LJ Sales suggests that “a referendum on any topic can only be advisory for the lawmakers in Parliament unless very clear language to the contrary is used in the referendum legislation in question” (p 106).
But this is a suggestion, not a citation of a current Statute. It is also a bad suggestion.
It is bad practice to use in legislative or any other government documents words contrary to their natural intuitive linguistic meaning, even if this unnatural meaning is explained in some other document. This leads to confusion and misunderstandings, which at the very least make the work of the people working with such documents more difficult, and can lead conflicts, unnecessary litigation and appeals.
Legal documents should use words in their intuitive natural meaning, and, if there is any special use of such word, it should be made clear within the document, and preferably next to the word.
The natural intuitive linguistic meaning of the word “referendum” implies that the decision will resolve the issue and the government will be obliged to implement it, rather than that it would be used to provide advisory information to the government which it will be free to follow or not.
This is clear from the fact that the voting public, and the Government, saw Referendum 2016 as binding. And, it was only when the “Remain Camp” learnt that the decision was “leave”, that the view started being promoted that the Referendum was “advisory”. Without qualifying the word “referendum” by an adjective “advisory”, the word “referendum” had the clear natural meaning of “binding referendum”.
Yes, it is possible to enact a statute that would change the unqualified meaning of the word “referendum” from binding to advisory, as LJ Sales suggests, and to require that a binding referendum should always be qualified by the adjective “binding”, and failure to do so would make it advisory.

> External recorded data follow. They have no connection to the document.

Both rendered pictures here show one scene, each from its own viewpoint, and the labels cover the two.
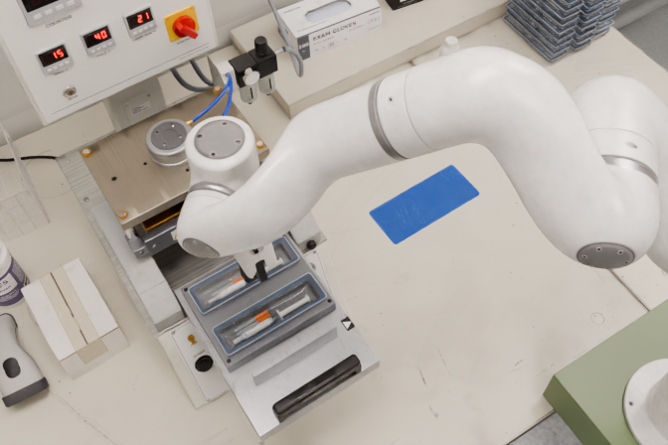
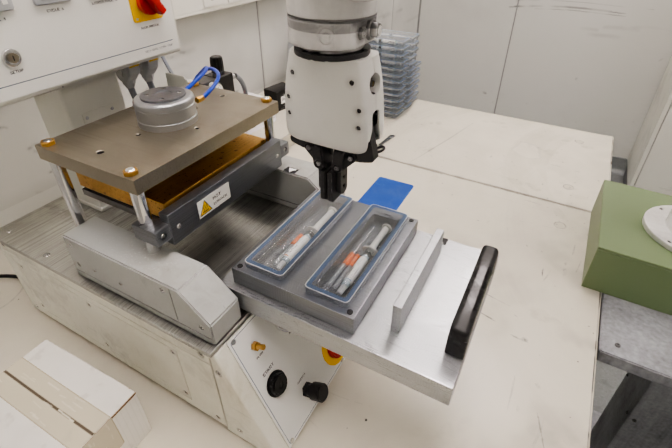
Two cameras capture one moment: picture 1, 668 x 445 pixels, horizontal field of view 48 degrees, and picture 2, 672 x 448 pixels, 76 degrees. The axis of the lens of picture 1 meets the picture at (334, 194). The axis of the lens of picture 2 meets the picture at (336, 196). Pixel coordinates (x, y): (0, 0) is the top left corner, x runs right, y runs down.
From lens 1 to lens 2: 0.85 m
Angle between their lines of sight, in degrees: 30
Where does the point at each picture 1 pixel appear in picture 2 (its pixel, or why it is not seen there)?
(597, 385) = (633, 242)
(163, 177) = (169, 137)
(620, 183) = not seen: outside the picture
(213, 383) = (291, 413)
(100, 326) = (107, 402)
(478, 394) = (539, 307)
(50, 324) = (18, 435)
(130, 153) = (113, 132)
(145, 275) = (175, 269)
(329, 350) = (443, 266)
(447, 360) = (491, 293)
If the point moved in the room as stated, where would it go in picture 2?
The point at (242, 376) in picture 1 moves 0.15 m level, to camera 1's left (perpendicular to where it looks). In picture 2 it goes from (371, 331) to (240, 398)
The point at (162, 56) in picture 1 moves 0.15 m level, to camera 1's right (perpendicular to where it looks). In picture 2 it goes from (127, 40) to (223, 29)
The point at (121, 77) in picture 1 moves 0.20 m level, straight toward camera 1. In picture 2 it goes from (81, 58) to (165, 88)
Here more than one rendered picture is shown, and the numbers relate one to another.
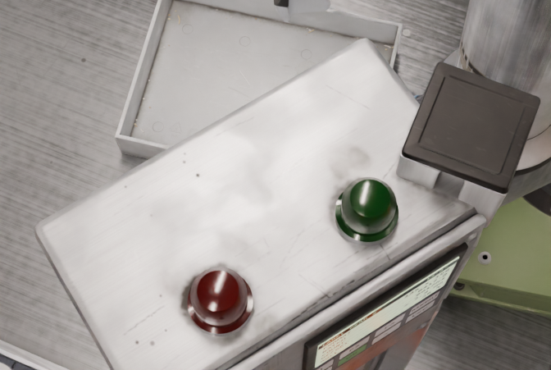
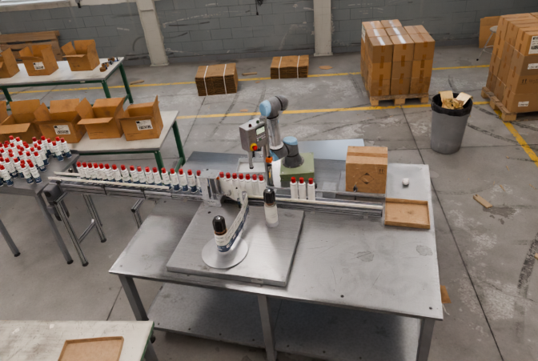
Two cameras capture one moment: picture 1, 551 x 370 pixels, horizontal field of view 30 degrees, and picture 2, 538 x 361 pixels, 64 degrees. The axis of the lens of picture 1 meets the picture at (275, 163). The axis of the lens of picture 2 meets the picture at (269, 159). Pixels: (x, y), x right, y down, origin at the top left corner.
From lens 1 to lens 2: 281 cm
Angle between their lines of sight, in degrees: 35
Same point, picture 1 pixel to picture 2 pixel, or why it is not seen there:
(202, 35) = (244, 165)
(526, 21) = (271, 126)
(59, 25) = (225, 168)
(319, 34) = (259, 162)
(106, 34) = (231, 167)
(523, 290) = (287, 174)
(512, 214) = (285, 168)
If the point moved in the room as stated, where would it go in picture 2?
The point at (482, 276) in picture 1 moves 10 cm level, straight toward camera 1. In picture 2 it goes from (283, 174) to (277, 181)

But such unnatural change of linguistic meaning of words is just as absurd and unnecessary as to enact a statute that the meaning of the word “marriage” should be “same sex civil partnership” unless qualified by the adjective “heterosexual”. This would be clearly contrary to the commonly accepted meaning of that word.
But it is not enough to use words in their natural meaning in government documents.
To avoid confusion, as exemplified by the present controversies around Referendum Act 2016, every Act of Parliament must have (1) a clear statement of the reasons for its enactment, (2) a clear statement of the purpose which the Act is intended to achieve, (3) description of how and by whom the Act is to be implemented, and (4) description of the criteria and methods of determination of whether and to what degree the Act is achieving its intended purpose.
If Referendum Act 2016 had these sections, the controversies about it, and the court proceedings that followed would have been unnecessary.
The practice of drafting legal documents, the meaning of which cannot be clear without seeking a court declaration, is an example of careless incompetent governance.